### TASK TO COMPLETE
Consider the listing below. Extract exactly the lines from the line containing "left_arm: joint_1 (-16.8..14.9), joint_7" to the line containing "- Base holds", both included.

### SUPPLIED MATERIAL
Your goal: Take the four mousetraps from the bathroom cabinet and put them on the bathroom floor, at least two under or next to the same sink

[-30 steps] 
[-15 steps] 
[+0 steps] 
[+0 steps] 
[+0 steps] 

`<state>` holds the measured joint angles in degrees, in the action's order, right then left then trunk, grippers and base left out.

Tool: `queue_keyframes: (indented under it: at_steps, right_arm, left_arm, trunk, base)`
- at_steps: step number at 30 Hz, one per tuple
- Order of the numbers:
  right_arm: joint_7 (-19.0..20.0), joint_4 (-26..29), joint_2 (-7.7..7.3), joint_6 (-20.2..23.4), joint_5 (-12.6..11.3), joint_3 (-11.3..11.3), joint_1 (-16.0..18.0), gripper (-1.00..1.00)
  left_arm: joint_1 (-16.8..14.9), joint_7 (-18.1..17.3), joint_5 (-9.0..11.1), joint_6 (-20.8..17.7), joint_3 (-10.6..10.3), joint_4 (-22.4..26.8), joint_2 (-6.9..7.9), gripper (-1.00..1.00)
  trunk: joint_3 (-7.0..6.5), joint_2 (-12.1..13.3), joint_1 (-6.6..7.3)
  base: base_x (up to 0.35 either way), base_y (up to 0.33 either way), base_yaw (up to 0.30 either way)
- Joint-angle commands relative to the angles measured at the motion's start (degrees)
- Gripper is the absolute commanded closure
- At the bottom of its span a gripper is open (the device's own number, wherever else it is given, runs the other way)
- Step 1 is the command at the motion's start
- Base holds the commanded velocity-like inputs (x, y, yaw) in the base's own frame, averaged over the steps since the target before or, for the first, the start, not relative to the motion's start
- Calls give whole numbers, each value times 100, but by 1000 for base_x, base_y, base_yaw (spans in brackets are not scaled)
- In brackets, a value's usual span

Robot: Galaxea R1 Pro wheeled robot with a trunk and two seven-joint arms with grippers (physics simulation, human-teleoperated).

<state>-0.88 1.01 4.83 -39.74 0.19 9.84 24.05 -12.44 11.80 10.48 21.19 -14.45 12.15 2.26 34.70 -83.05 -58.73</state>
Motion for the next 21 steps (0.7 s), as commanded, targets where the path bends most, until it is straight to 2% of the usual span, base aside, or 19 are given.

### FINAL ANSWER
  left_arm: joint_1 (-16.8..14.9), joint_7 (-18.1..17.3), joint_5 (-9.0..11.1), joint_6 (-20.8..17.7), joint_3 (-10.6..10.3), joint_4 (-22.4..26.8), joint_2 (-6.9..7.9), gripper (-1.00..1.00)
  trunk: joint_3 (-7.0..6.5), joint_2 (-12.1..13.3), joint_1 (-6.6..7.3)
  base: base_x (up to 0.35 either way), base_y (up to 0.33 either way), base_yaw (up to 0.30 either way)
- Joint-angle commands relative to the angles measured at the motion's start (degrees)
- Gripper is the absolute commanded closure
- At the bottom of its span a gripper is open (the device's own number, wherever else it is given, runs the other way)
- Step 1 is the command at the motion's start
- Base holds the commanded velocity-like inputs (x, y, yaw) in the base's own frame, averaged over the steps since the target before or, for the first, the start, not relative to the motion's start

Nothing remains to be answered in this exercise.